Fußball Ein Kracher folgt dem anderen

Pfullingen / Herbert Schmerbeck 15.09.2017

Die Gastgeber stehen nach vier Spielen noch ungeschlagen mit zehn Punkten an der Tabellenspitze der Verbandsliga, Hollenbach ist Dritter mit neun Zählern. „Wir müssen es uns jede Woche neu erarbeiten“, sagt FSV-Trainer Marcus Wenninger, „sonst wird es gegen jeden Gegner schwer.“

Nach dem unglücklichen 1:2 gegen den FC Wangen tat der Heimsieg zuletzt gegen die Sportfreunde Dorfmerkingen den Hollenbachern richtig gut. Auch wenn er hart erarbeitet war. „Mit Ilshofen und Dorfmerkingen haben wir jetzt zwei Mitfavoriten geschlagen. Gegen Öhringen haben wir drei Punkte geholt. Wenn man nach vier Spielen neun Punkte und zwei Spitzenspiele gewonnen hat, ist es in Ordnung“, sagt Wenninger. Aber er hat auch bemerkt, dass seine Mannschaft bisher lediglich gegen Ilshofen über 90 Minuten eine konzentrierte Leistung brachte. Gegen Öhringen gefiel dem Coach die erste Halbzeit nicht, gegen Wangen verspielte der FSV in der zweiten Halbzeit eine Führung, und gegen Dorfmerkingen war wieder die erste Hälfte die schwächere. „Die Mannschaft hat es ein Stück weit selbst in der Hand.“ Die Hollenbacher müssen sich an die neuen Anforderungen in der Verbandsliga gewöhnen.

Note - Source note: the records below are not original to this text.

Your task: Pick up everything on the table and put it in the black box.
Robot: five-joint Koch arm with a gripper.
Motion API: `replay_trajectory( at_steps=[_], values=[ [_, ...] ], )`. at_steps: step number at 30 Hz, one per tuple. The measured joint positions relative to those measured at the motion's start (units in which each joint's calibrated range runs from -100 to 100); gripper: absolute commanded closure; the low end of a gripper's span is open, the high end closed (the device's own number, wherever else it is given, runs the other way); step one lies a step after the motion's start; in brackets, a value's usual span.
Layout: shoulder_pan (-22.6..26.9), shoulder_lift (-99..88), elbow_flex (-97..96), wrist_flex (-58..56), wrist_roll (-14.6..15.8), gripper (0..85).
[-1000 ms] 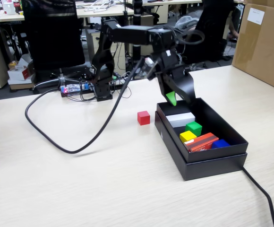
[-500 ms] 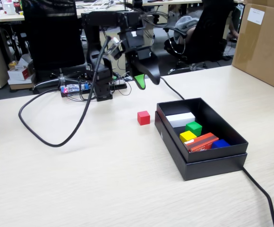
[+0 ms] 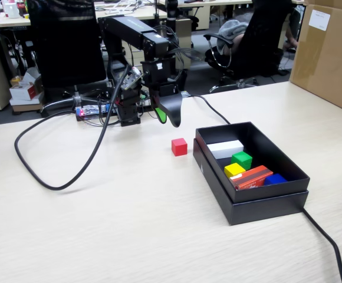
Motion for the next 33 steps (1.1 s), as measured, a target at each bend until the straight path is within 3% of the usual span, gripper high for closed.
replay_trajectory(
  at_steps=[15,33],
  values=[
    [0.7,22.4,0.8,9.2,1.3,37.6],
    [1.0,30.6,1.5,13.6,2.6,40.7]
  ],
)
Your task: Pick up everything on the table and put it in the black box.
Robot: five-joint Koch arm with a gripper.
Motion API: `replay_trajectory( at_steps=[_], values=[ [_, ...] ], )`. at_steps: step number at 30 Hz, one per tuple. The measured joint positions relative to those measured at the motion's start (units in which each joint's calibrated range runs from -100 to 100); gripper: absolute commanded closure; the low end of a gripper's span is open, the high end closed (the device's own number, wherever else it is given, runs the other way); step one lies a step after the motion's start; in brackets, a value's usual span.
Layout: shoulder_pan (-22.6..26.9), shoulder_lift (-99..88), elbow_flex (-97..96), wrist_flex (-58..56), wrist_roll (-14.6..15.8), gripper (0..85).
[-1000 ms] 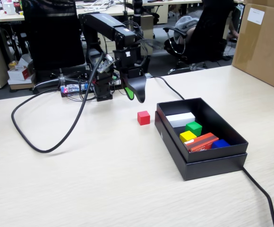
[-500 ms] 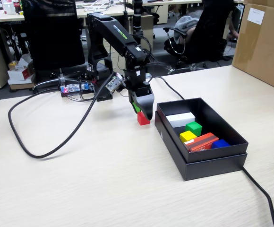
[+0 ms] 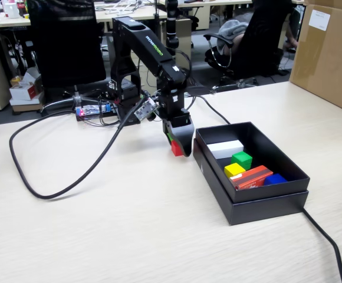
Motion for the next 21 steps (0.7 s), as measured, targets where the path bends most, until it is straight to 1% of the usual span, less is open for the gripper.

In der Oberliga hieß es in erster Linie mit Kampf dagegen zu halten. In der Verbandsliga steht der FSV durchaus unter Siegeszwang. „Daran muss sich die Mannschaft erst gewöhnen. Wenn man vorne mitspielen will, darf man sich nicht viele Ausrutscher erlauben.“

Sindelfingen schlug zuletzt den Aufsteiger SKV Rutesheim mit 1:0. „Wir hatten die besseren Chancen, haben es uns mit wenig Ruhe am Ball aber auch selbst schwer gemacht“, sagte VfL-Trainer Maik Schütt.